Saturday, December 1, 2012


A lady worked for me for about 5 years.  She is a dear woman.  I often joke, she was my "therapist" for the five years. 

She had been through quite a bit in her life.  Four kids, a husband whom left her, breast cancer and I could go on and on.  I could go on and on because this is what I knew about her.  It's what she shared with you about her life.  Years of therapy.  We used to joke, her Weight Watchers group would leave the meeting and go to lunch.  She was about therapy.  Only, she was addicted to the therapy, not the getting better.

She taught me much.  Much about me.  Much about life.  Much about other people.  She taught me to listen to what other people are saying.  She needed someone to listen to her.  I needed her to listen to me. She was addicted to the therapy.

When we met, I was recently divorced.  For her, her divorce was dramatic.  Full of angst.  Devastation.  She was the victim. When she spoke of her divorce, you thought it had just happened - not twenty years previously.

I was not the victim.  I had asked for the divorce.  Yes, there was sadness.  Confusion.  Not understanding this next phase of my life.

She was my surrogate therapist/mom/auntie/friend.  We had an incredible friendship/relationship.

We had many conversations about my life.  Her life.  What I wanted.  My hopes.  My dreams.  Her thoughts.  Her notes.  Her experiences.  How her experiences could help me.  My experiences could help me help her.  We were meant to cross paths in life.

A line I remember when we were discussing relationships:  "You are settling for the crumbs".  (By the way, I had to look up how to spell settling - not sure I'm familiar with that word).  Smile.

"You are settling for the crumbs"

Me:  I'm not sure I understand

Her:  You deserve the whole piece of cake.  Don't settle for the crumbs.

Me:  I don't really like cake.  I'm not sure what you are talking about.

Her:  You date.  You have these stories, you have these men all around you.  Only, you aren't letting anyone be more.  You take what you can get.  Then you go on to the next one.  Some is good enough for you.

Me:  Yes, all of the above is true.  What is wrong with it?

Her:  You deserve the whole cake.  Not just the crumbs.  The goodness.  The hard times.  The highs.  The lows.  The whole cake.

Me:  I don't like cake.  And besides, if you take more than the crumbs, you eat to much, then you feel sick.  I just like the edges.  I don't like frosting.  I don't like a whole piece.  I LOVE the edges, the crusty part.

Her:  Understood.  You are cheating yourself the richness of the middle.

Me:  I don't like the middle.  I've been telling you this.  I like the edge.  The pieces.  Bits & Pieces.  I don't want a whole cake.  A whole bag of chips, maybe.  A cake?  No thanks. 

This conversation has played over and over again in my head for years.  "You are settling for the crumbs".  My answer has always been the same:  "I only want the crumbs."  Then I added, "I tried having cake.  It wasn't for me.  I don't like cake".

Recently, though, I think I can finally see what she really meant.  By committing to the "whole cake", you get it all.  Only, I think if you commit to the "whole cake" you might just make yourself sick.  Hence, the reason I don't want the whole cake.  Too much makes you sick.

Everyone else has cake. 

Am I cheating myself out of the middle?  The richness, the moist wonderful part of the cake?

The funny thing?

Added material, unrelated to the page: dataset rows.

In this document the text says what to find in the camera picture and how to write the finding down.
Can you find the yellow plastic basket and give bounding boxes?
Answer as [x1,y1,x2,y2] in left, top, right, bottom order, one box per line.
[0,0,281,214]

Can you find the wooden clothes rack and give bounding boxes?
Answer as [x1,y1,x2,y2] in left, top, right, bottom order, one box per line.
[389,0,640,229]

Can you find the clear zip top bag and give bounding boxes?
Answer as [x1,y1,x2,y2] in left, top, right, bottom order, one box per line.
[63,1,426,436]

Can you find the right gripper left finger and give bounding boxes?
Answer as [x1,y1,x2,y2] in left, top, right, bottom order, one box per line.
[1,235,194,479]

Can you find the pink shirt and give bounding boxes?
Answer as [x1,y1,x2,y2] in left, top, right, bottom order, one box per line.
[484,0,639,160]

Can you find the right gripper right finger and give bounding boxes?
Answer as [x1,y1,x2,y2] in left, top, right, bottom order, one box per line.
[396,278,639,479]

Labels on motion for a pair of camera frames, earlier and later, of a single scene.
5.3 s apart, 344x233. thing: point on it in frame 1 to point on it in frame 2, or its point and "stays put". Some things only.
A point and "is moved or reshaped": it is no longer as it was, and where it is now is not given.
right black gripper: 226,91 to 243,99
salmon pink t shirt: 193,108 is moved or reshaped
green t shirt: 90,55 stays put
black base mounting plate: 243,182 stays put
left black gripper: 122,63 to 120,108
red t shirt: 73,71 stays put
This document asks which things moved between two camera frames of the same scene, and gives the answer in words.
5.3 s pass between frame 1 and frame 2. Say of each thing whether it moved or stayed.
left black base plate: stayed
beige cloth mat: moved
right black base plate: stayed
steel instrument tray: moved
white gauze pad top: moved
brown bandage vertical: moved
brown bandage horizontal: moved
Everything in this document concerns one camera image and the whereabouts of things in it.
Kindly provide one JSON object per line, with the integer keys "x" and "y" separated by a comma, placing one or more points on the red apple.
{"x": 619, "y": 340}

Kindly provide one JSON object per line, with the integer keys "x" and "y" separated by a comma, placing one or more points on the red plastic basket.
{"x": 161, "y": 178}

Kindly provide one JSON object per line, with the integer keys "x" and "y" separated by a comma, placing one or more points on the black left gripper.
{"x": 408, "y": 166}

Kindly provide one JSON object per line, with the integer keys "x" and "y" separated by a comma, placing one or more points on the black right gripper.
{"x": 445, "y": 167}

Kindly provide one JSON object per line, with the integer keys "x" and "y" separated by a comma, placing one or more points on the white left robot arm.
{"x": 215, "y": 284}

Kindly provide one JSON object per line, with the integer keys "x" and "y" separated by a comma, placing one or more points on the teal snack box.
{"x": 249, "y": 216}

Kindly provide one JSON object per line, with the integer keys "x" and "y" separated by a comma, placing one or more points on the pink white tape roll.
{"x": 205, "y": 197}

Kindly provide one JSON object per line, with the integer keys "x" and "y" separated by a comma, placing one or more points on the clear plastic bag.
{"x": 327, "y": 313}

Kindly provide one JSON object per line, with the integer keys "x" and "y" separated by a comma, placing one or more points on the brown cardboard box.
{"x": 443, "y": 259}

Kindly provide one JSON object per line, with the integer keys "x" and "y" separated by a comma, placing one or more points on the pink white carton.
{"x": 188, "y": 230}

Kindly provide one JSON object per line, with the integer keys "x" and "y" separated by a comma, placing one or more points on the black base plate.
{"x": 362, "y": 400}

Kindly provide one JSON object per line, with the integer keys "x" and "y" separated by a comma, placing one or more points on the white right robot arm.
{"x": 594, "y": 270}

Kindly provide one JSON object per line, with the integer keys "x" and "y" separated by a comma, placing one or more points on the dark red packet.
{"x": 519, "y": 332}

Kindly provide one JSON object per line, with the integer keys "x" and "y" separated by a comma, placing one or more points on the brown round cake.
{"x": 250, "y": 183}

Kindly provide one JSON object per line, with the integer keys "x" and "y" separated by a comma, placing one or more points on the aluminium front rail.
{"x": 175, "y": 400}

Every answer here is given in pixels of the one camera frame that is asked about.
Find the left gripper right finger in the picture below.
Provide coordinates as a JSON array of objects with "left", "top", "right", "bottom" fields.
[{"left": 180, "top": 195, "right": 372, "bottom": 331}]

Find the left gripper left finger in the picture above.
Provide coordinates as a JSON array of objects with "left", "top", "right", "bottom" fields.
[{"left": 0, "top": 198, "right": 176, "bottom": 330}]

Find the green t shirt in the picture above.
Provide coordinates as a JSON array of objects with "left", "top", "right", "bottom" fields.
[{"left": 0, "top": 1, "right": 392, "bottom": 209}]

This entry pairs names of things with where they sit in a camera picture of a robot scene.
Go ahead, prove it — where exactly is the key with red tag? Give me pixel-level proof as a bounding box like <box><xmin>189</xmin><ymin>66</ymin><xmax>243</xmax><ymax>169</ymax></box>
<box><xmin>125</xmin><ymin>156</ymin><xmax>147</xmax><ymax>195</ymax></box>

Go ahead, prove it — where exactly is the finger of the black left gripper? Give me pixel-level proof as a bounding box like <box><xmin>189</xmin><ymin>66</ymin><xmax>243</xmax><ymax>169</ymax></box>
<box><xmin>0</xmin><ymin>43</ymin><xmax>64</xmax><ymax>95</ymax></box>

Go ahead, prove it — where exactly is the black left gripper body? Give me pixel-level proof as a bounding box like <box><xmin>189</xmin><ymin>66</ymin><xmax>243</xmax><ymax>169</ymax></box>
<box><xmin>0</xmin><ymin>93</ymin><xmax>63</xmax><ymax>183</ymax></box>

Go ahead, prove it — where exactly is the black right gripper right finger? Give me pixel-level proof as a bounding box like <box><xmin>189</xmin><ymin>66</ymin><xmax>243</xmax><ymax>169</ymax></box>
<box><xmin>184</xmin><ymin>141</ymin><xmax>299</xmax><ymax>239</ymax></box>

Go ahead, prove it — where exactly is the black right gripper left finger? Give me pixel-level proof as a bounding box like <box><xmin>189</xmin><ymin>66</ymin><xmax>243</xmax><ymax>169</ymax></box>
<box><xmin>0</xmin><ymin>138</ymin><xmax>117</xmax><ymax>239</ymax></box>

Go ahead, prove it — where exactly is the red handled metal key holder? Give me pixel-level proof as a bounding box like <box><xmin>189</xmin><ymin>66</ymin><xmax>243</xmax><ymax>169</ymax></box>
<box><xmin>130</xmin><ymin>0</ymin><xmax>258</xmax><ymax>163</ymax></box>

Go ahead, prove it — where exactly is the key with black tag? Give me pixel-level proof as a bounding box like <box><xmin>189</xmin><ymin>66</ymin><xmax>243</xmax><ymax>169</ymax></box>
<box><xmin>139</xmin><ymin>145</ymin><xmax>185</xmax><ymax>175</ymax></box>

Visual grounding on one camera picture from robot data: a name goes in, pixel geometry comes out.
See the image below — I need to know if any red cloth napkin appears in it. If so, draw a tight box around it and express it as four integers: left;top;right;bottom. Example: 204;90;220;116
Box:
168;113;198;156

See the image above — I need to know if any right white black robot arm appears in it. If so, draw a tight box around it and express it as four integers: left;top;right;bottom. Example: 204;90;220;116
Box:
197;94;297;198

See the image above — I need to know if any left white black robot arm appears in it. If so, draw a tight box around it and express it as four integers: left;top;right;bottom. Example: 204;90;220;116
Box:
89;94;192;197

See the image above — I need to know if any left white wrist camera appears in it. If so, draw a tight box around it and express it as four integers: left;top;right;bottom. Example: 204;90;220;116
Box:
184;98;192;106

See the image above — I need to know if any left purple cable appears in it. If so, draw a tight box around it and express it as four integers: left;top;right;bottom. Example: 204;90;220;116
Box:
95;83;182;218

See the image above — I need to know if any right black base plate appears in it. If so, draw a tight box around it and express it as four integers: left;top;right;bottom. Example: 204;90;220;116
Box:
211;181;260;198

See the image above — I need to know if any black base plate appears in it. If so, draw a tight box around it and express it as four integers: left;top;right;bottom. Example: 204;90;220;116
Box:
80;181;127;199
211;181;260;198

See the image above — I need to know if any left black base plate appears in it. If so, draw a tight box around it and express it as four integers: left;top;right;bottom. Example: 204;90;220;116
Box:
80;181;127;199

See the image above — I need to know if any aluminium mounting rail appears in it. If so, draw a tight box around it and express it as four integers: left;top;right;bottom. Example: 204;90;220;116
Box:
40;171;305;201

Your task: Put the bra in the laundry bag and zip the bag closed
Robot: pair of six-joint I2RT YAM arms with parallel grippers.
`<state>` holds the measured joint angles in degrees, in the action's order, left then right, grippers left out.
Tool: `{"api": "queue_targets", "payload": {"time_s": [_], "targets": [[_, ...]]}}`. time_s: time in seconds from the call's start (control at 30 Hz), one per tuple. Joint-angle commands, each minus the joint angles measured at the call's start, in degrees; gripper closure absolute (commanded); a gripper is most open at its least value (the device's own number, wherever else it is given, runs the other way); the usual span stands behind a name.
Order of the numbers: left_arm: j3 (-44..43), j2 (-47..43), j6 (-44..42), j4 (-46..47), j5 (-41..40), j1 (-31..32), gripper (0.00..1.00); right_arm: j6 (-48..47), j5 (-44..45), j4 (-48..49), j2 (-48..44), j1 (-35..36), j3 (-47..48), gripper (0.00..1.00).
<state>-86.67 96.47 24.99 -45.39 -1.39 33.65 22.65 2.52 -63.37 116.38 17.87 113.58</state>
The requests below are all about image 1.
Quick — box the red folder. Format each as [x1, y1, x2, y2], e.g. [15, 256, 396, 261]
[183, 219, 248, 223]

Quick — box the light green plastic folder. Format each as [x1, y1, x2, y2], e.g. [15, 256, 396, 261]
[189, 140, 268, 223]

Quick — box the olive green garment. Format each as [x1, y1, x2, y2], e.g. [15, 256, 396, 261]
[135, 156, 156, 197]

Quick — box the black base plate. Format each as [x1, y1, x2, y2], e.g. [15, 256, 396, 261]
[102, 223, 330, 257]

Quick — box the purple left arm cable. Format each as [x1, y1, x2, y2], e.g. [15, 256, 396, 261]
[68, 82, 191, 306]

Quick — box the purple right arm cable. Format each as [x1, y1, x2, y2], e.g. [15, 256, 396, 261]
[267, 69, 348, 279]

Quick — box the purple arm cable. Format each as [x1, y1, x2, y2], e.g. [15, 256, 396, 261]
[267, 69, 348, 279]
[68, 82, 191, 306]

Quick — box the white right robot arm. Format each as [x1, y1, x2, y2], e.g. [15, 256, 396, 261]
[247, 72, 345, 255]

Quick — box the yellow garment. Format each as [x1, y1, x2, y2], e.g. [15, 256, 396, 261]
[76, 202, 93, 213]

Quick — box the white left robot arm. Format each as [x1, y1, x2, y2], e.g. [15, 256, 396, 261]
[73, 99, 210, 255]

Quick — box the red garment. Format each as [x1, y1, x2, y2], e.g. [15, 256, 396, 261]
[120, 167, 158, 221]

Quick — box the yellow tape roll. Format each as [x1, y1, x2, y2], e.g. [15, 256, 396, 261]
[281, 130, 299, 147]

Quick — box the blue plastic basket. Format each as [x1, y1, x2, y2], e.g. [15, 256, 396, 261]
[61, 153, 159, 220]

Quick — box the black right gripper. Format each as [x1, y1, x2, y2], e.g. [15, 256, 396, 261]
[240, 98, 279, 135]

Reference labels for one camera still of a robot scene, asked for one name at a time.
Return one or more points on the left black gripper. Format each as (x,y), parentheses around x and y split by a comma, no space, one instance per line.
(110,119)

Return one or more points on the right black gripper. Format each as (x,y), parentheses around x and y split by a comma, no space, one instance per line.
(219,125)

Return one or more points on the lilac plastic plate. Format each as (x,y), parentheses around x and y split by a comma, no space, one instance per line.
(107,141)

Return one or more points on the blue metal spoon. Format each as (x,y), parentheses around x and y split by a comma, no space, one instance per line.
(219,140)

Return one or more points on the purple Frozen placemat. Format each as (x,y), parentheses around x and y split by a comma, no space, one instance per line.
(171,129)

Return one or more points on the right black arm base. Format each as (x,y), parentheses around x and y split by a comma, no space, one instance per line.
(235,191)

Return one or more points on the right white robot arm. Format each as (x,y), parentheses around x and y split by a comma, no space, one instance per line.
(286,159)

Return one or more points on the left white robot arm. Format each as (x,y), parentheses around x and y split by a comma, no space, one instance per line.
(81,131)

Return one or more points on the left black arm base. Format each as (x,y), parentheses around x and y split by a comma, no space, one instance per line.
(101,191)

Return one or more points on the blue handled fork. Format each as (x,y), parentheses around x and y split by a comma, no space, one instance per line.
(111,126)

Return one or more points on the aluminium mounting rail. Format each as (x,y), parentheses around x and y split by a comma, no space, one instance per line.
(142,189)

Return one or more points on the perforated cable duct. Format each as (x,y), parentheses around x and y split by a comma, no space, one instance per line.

When I eat a piece of cake?  I scrape off the frosting.  Scrape away the crumbs.  Enjoy the middle.  Only really, I don't like cake in the first place.  I still keep making the cake try to fit me, when really, I prefer chips.

Salty.  Crunchy.  Dipped with a bit of salsa.  Chips?  I'll take the whole bag.

So, Judy, I'm not settling for crumbs.  I'm also not settling for cake.  I'm holding out.  But, I want chips.  The whole bag.